An Algorithm for Highly Specific Recognition of Protein-coding Regions

M. S. Gelfand [1] (misha@imb.imb.ac.ru)
T. V. Astakhova [2]
M. A. Roytberg [2] (roytberg@impb.serpukhov.su)

[1] Institute of Protein Research,
Russian Academy of Sciences,
Pushchino, 142292, Russia
[2] Institute of Mathematical Problems of Biology,
Russian Academy of Sciences,
Pushchino, 142292, Russia

Abstract

Since absolutely reliable recognition of protein-coding regions in eukaryote genomic DNA sequences by computational methods is unattainable, most existing algorithms try to keep some balance between underprediction and overprediction. However, in experimental practice it is often sufficient to have just a few protein-coding segments, but predicted with high specificity, that is, with (almost) no overprediction.
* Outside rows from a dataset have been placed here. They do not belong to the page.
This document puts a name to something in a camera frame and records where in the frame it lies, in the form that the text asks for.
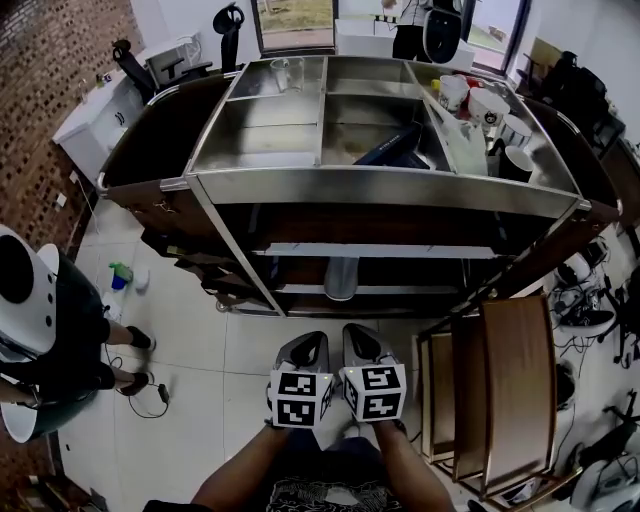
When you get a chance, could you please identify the person's left forearm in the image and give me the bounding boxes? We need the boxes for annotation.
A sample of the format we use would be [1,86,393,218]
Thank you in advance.
[192,424,321,512]

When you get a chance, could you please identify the wooden shelf unit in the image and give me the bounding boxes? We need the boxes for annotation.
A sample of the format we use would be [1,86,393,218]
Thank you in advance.
[417,294,584,501]

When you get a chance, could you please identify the clear glass pitcher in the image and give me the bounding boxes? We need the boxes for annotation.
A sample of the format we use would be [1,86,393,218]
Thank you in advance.
[269,56,306,95]

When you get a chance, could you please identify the white cabinet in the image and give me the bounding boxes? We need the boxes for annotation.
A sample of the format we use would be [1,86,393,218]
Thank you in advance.
[52,69,146,187]

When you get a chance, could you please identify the white printed mug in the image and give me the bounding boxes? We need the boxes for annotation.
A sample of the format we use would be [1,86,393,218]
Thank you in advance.
[438,74,471,114]

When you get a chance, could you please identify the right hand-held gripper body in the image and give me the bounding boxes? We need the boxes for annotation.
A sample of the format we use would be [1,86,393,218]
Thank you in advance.
[339,363,407,424]

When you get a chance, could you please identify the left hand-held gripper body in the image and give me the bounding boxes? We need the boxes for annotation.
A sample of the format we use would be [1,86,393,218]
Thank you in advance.
[268,368,336,430]

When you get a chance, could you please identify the steel and wood housekeeping cart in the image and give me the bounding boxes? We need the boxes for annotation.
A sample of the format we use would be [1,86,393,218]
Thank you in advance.
[97,54,624,321]

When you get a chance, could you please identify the black power adapter with cable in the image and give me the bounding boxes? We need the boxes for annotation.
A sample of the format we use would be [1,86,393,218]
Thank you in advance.
[102,344,171,420]

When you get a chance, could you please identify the white backpack device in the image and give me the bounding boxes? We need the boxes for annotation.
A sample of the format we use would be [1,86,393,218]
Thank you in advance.
[554,359,577,412]
[558,287,617,329]
[569,452,640,512]
[554,239,610,289]

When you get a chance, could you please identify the dark framed window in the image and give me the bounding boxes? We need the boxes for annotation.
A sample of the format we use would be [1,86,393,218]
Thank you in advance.
[249,0,341,56]

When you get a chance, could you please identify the black mug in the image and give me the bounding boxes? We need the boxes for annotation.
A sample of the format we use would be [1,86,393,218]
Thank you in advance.
[502,145,536,184]

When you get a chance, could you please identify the person's blue denim shorts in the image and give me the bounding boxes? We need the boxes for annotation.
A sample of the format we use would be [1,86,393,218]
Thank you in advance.
[287,427,384,481]

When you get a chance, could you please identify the white cat-print bowl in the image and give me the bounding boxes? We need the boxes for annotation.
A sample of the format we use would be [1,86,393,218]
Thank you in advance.
[468,87,512,126]

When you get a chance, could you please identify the white box appliance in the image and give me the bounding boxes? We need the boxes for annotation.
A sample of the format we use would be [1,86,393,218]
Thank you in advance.
[144,42,204,84]

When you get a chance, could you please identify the person's right forearm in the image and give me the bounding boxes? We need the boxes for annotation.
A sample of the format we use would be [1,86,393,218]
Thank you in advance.
[372,419,457,512]

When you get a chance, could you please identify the dark blue box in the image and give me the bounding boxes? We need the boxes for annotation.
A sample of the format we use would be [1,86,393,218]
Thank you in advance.
[352,122,432,171]

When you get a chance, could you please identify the green spray bottle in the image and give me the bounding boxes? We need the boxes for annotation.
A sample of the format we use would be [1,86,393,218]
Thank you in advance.
[108,260,134,292]

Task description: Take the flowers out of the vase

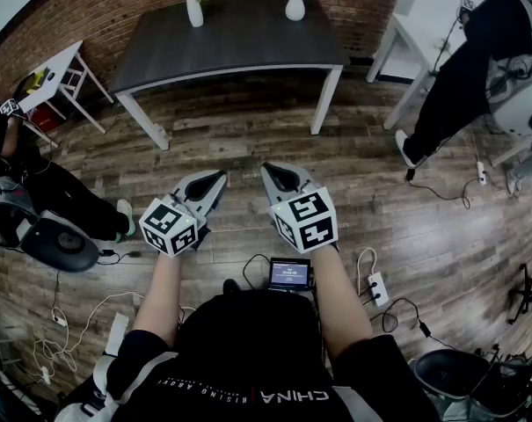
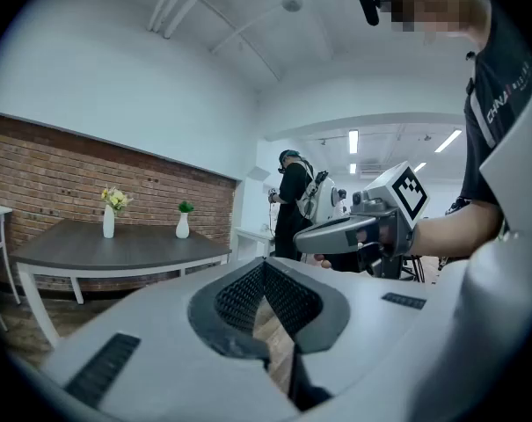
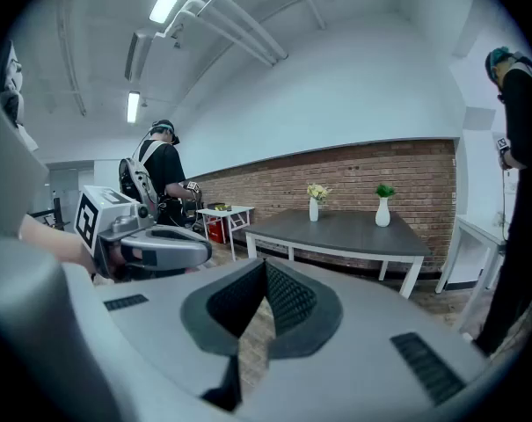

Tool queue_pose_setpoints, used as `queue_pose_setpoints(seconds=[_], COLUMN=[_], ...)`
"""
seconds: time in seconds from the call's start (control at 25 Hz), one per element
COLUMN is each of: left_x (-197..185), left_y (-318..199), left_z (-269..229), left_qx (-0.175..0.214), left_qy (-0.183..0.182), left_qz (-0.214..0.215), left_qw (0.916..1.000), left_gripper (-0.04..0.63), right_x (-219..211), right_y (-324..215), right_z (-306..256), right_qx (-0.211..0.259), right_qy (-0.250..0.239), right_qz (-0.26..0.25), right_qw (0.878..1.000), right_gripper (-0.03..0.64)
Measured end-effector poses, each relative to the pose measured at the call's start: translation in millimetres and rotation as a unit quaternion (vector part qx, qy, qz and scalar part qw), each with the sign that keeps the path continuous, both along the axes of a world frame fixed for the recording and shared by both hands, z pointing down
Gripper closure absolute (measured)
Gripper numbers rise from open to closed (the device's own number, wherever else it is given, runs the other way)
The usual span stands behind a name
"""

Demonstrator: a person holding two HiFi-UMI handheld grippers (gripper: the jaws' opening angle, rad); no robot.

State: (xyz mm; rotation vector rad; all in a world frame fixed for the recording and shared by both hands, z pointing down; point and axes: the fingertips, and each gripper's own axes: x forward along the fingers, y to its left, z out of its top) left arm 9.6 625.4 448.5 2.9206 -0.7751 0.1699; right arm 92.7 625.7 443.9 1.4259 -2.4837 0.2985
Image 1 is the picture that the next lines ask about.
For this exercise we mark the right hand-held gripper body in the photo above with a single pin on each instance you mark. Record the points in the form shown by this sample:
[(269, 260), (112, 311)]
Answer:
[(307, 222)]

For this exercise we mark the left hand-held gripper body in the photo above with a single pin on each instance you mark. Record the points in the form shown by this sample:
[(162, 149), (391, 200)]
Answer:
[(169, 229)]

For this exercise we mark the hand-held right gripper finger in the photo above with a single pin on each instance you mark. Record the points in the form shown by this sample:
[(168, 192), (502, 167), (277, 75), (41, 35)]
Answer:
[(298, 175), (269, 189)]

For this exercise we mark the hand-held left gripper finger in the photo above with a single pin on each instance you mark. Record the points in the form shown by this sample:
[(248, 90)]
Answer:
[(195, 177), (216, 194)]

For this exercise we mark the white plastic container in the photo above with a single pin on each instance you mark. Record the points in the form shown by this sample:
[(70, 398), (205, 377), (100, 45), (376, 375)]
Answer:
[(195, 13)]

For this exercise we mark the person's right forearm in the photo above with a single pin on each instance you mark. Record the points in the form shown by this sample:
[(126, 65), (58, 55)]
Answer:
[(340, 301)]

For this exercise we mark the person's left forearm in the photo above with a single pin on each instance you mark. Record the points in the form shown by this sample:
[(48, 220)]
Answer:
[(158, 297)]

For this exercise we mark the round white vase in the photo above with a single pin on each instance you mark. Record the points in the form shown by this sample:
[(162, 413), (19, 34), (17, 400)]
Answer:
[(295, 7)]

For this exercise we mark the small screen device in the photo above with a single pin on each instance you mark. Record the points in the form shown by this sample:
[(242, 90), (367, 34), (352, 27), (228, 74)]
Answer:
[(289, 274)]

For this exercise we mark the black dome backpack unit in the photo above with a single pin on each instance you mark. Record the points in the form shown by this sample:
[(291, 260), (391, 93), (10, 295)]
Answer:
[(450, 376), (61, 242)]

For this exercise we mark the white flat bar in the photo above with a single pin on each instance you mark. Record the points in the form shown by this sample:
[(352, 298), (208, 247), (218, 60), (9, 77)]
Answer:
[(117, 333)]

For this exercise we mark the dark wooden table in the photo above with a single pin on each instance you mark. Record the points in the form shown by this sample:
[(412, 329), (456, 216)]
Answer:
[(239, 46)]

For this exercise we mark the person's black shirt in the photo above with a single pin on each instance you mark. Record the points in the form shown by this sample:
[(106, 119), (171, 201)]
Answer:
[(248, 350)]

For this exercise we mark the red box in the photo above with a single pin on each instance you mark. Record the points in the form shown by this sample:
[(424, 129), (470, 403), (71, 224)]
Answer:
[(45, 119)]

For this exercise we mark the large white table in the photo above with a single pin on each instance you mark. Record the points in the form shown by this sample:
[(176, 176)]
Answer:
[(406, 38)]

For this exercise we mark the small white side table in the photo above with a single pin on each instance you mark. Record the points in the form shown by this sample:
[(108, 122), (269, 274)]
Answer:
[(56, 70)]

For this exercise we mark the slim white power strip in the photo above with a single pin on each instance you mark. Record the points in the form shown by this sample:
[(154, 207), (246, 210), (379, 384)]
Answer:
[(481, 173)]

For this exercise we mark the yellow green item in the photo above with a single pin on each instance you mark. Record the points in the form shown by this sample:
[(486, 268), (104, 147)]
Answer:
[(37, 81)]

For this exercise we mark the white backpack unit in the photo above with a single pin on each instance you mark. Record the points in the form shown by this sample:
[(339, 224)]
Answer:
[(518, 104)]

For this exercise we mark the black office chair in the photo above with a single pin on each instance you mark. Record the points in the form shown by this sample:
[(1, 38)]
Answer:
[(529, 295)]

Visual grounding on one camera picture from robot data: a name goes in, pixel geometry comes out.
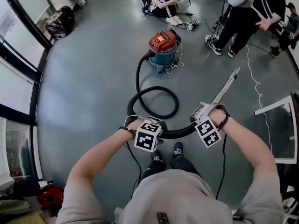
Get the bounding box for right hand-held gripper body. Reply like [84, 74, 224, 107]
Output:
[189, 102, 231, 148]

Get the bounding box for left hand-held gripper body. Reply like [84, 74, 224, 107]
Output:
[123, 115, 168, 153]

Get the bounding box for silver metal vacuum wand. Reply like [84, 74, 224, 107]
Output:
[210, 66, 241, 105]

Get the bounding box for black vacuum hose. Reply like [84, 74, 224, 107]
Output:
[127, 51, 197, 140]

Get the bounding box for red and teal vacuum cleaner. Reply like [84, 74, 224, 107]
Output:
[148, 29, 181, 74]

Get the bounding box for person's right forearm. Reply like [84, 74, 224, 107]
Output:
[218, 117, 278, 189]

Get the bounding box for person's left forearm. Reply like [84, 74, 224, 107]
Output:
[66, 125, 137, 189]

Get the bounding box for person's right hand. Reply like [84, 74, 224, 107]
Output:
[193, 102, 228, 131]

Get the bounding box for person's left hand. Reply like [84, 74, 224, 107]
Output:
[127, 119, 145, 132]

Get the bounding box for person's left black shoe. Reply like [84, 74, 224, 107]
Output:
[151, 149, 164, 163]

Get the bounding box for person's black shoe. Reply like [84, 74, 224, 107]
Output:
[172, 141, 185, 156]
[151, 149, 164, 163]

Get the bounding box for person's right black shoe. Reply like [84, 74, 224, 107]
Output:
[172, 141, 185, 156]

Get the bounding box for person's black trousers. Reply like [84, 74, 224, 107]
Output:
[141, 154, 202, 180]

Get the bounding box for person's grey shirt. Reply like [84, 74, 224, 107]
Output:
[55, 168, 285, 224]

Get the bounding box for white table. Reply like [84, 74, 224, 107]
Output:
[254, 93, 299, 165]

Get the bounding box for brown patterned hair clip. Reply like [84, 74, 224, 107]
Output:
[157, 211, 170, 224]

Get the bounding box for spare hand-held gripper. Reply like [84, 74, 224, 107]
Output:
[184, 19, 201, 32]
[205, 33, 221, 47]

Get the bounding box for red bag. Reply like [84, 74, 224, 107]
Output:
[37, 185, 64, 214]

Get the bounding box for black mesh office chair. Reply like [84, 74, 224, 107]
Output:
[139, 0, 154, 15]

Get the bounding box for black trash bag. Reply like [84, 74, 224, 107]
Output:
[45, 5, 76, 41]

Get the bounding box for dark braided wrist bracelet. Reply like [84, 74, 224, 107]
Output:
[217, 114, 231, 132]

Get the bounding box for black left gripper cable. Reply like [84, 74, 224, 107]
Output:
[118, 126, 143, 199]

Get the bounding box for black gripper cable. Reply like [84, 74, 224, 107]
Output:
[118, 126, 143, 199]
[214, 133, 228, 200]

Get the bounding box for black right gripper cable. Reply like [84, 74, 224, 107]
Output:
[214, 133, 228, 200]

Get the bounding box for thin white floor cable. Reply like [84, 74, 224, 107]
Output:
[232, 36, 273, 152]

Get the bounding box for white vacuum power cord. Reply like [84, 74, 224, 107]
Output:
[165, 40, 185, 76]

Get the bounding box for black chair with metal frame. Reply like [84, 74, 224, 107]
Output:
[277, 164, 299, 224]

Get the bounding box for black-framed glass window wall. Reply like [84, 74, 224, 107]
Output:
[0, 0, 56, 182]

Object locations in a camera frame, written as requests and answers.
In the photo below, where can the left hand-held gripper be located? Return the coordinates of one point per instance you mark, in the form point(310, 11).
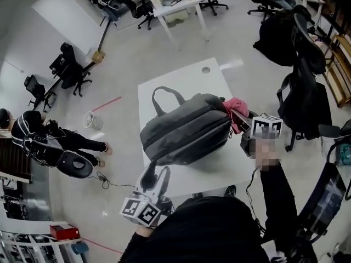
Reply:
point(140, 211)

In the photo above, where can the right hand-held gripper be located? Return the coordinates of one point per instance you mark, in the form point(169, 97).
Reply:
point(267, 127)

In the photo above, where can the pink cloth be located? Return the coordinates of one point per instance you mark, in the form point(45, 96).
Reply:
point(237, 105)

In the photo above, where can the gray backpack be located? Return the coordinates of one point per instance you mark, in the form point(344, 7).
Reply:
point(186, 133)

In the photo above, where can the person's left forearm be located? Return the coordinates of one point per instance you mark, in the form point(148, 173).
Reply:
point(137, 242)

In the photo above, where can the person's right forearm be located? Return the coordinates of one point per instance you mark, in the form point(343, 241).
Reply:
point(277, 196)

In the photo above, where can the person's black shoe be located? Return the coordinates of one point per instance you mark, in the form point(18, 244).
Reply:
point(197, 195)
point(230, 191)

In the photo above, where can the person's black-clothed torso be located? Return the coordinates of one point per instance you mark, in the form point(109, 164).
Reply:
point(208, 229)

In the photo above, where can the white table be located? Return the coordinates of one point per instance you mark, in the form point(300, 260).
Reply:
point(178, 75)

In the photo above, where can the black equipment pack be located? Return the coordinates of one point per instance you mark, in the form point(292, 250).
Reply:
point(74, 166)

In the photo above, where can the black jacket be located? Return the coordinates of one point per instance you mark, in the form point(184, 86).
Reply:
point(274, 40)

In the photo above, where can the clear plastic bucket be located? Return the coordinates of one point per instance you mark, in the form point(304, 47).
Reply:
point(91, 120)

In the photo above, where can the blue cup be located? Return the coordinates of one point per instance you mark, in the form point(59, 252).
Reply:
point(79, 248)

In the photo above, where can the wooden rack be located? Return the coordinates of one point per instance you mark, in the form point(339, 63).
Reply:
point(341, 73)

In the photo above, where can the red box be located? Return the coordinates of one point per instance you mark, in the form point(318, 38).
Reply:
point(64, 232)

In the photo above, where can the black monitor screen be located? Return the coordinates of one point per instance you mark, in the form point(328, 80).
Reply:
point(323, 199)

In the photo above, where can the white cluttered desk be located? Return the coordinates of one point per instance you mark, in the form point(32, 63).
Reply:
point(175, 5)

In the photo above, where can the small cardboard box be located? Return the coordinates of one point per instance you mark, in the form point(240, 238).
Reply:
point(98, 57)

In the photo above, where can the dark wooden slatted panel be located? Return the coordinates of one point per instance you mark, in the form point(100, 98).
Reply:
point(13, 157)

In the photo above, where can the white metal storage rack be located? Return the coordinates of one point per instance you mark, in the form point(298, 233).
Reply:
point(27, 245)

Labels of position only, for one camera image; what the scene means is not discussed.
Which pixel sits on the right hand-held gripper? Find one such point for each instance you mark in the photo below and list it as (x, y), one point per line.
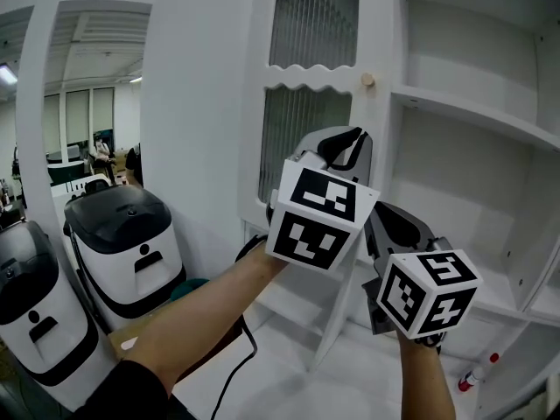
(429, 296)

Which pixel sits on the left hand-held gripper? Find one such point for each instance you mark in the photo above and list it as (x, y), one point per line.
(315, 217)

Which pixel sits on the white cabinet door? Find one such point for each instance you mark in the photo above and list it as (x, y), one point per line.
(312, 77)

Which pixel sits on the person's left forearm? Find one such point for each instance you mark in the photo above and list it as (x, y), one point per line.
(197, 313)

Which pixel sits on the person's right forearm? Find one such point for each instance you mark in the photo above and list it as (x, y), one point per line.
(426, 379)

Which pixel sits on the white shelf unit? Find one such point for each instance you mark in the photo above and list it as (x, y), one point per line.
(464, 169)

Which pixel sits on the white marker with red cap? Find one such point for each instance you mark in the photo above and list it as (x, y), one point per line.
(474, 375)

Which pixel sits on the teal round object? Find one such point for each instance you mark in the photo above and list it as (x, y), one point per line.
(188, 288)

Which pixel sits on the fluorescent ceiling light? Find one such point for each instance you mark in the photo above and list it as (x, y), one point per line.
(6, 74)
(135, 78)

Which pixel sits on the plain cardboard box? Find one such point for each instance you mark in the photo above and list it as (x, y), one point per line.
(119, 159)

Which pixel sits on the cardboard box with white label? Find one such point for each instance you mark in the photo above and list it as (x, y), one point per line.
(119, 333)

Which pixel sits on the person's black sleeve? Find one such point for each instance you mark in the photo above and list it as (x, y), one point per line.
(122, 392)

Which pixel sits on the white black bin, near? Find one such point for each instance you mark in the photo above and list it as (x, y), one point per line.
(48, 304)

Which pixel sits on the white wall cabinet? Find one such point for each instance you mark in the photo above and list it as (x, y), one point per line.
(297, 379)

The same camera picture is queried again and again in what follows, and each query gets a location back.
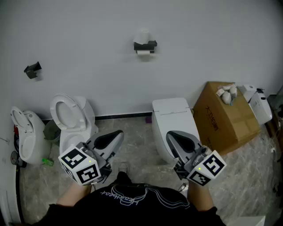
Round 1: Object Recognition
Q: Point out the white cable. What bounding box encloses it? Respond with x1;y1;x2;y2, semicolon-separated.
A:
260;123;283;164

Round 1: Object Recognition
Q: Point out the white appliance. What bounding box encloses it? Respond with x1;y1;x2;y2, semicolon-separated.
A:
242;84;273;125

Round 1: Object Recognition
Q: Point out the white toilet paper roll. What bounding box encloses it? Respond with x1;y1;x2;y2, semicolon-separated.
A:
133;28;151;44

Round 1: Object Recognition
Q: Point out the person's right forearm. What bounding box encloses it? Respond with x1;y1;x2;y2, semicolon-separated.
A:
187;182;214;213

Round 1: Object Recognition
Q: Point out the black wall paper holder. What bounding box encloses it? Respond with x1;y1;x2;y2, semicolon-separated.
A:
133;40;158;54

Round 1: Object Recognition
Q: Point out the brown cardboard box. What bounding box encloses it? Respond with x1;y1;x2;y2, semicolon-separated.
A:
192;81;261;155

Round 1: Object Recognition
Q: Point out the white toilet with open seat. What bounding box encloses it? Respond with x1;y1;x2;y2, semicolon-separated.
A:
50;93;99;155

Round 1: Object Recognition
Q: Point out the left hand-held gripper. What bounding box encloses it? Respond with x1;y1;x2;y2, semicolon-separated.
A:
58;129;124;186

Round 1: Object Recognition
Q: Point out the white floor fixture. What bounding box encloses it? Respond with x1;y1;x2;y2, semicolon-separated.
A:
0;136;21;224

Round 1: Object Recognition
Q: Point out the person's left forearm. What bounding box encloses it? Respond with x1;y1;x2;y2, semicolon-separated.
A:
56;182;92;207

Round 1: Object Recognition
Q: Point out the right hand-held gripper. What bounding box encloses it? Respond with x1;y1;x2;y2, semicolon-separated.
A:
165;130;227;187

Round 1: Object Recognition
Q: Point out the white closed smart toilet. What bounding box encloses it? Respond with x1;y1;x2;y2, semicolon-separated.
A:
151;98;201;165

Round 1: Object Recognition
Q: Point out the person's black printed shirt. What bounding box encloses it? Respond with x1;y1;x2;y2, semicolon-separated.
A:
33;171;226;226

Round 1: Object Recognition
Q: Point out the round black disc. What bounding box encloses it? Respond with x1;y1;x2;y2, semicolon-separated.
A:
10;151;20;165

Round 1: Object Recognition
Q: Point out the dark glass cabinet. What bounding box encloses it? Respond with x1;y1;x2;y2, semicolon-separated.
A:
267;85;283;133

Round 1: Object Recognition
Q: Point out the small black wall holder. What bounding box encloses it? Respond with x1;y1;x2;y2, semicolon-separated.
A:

Such predictions are then used for construction of oligonucleotide probes and PCR primers for analysis of cDNA libraries or total cellular RNA. Here we present a combinatorial algorithm solving this problem. Unlike other prediction schemes, the algorithm uses only the simplest statistical parameters (codon usage and positional nucleotide sequences in splicing sites) and thus can be used for analysis of obscure genomes, when large learning sets are unavailable. The algorithm's structure allows one to simply tune it for various experimental settings.